**** Input records ****

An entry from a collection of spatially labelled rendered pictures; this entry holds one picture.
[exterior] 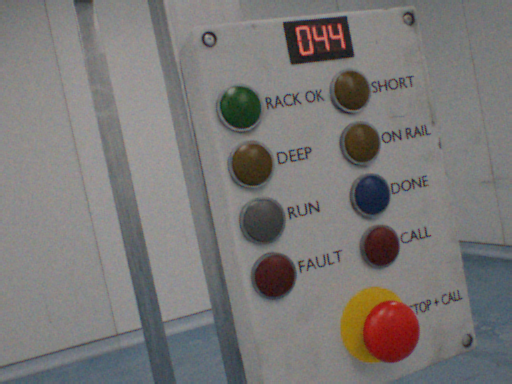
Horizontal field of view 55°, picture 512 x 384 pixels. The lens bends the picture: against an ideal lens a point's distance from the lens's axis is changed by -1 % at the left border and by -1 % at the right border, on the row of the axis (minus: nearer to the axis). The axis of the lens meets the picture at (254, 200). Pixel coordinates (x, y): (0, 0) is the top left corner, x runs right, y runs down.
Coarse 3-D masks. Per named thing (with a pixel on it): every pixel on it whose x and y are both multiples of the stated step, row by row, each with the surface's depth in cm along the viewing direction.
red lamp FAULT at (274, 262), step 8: (272, 256) 31; (280, 256) 31; (264, 264) 31; (272, 264) 31; (280, 264) 31; (288, 264) 31; (256, 272) 31; (264, 272) 31; (272, 272) 31; (280, 272) 31; (288, 272) 31; (256, 280) 31; (264, 280) 31; (272, 280) 31; (280, 280) 31; (288, 280) 31; (264, 288) 31; (272, 288) 31; (280, 288) 31; (288, 288) 31; (272, 296) 31
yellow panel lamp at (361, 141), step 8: (352, 128) 33; (360, 128) 33; (368, 128) 33; (352, 136) 33; (360, 136) 33; (368, 136) 33; (376, 136) 33; (344, 144) 33; (352, 144) 33; (360, 144) 33; (368, 144) 33; (376, 144) 33; (352, 152) 33; (360, 152) 33; (368, 152) 33; (376, 152) 34; (360, 160) 33; (368, 160) 33
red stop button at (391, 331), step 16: (384, 304) 32; (400, 304) 32; (368, 320) 31; (384, 320) 31; (400, 320) 31; (416, 320) 32; (368, 336) 31; (384, 336) 31; (400, 336) 31; (416, 336) 32; (384, 352) 31; (400, 352) 31
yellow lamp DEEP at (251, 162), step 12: (252, 144) 31; (240, 156) 30; (252, 156) 30; (264, 156) 31; (240, 168) 30; (252, 168) 30; (264, 168) 31; (240, 180) 31; (252, 180) 31; (264, 180) 31
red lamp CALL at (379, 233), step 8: (376, 232) 33; (384, 232) 34; (392, 232) 34; (368, 240) 33; (376, 240) 33; (384, 240) 33; (392, 240) 34; (368, 248) 33; (376, 248) 33; (384, 248) 33; (392, 248) 34; (368, 256) 33; (376, 256) 33; (384, 256) 33; (392, 256) 34; (376, 264) 34; (384, 264) 34
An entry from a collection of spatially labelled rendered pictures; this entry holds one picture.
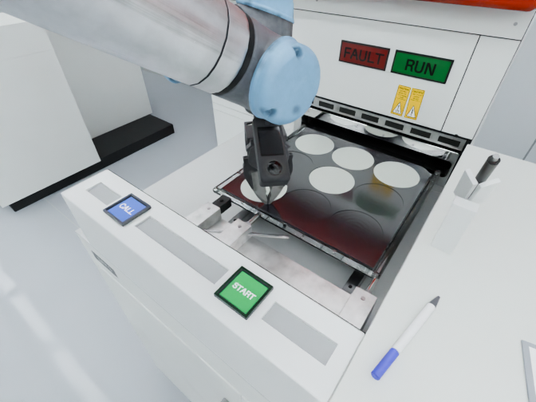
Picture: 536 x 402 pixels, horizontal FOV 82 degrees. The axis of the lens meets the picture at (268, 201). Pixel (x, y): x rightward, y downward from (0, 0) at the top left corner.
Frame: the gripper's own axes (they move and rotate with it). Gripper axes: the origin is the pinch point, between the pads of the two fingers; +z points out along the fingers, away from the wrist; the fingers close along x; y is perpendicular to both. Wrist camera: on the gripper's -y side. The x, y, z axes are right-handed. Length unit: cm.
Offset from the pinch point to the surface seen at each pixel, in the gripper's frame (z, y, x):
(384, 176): 1.3, 6.0, -27.3
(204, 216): 0.5, -2.2, 12.5
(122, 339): 91, 23, 60
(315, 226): 1.3, -6.9, -8.0
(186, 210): 9.2, 9.6, 18.1
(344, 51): -18.9, 29.4, -22.7
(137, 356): 91, 14, 52
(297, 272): 3.3, -15.3, -3.0
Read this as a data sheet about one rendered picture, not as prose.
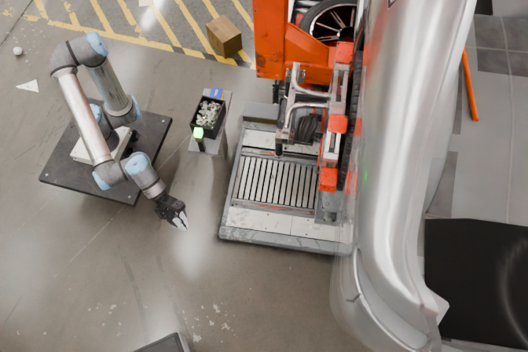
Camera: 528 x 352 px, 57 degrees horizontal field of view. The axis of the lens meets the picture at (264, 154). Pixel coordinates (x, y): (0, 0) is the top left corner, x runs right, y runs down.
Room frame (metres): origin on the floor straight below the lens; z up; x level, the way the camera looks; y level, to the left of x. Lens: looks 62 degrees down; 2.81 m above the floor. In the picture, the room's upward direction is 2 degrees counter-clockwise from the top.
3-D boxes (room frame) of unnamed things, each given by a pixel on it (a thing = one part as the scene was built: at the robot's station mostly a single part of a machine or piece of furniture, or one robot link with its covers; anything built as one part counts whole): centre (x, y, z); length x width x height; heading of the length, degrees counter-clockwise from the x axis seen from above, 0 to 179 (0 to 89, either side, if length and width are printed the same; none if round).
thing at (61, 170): (1.42, 0.93, 0.15); 0.60 x 0.60 x 0.30; 72
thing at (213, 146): (1.48, 0.30, 0.44); 0.43 x 0.17 x 0.03; 169
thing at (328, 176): (0.89, -0.28, 0.85); 0.09 x 0.08 x 0.07; 169
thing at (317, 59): (1.71, -0.40, 0.69); 0.52 x 0.17 x 0.35; 79
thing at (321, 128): (1.22, -0.26, 0.85); 0.21 x 0.14 x 0.14; 79
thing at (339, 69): (1.20, -0.33, 0.85); 0.54 x 0.07 x 0.54; 169
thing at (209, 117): (1.46, 0.30, 0.51); 0.20 x 0.14 x 0.13; 161
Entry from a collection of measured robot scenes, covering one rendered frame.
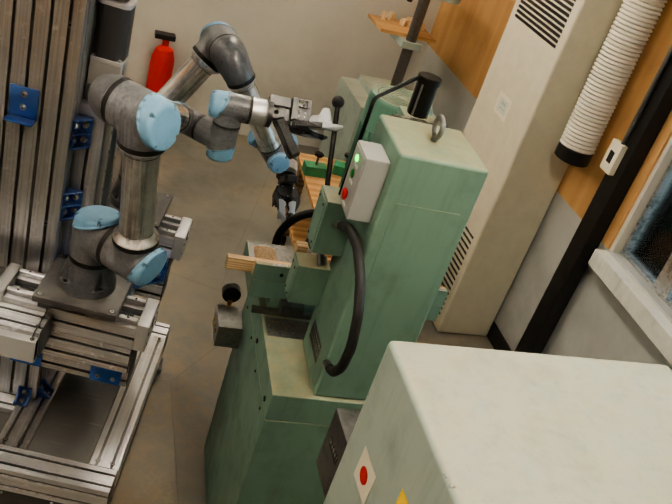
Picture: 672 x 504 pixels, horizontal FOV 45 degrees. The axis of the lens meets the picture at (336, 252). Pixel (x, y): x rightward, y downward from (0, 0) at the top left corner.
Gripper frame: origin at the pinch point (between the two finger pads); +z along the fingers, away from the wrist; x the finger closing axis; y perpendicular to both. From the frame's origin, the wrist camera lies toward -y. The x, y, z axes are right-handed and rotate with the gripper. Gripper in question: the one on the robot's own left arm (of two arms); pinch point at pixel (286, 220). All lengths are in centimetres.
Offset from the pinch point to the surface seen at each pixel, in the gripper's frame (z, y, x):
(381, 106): 8, -78, -3
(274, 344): 55, -25, 9
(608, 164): -43, -12, -128
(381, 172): 37, -90, 3
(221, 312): 33.4, 8.1, 18.4
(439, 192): 40, -91, -11
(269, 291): 38.2, -23.1, 10.6
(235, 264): 32.6, -25.9, 21.6

****

--- Task to complete ---
Count every line in the records that holds "handed" and give that count by itself.

--- Task result ---
2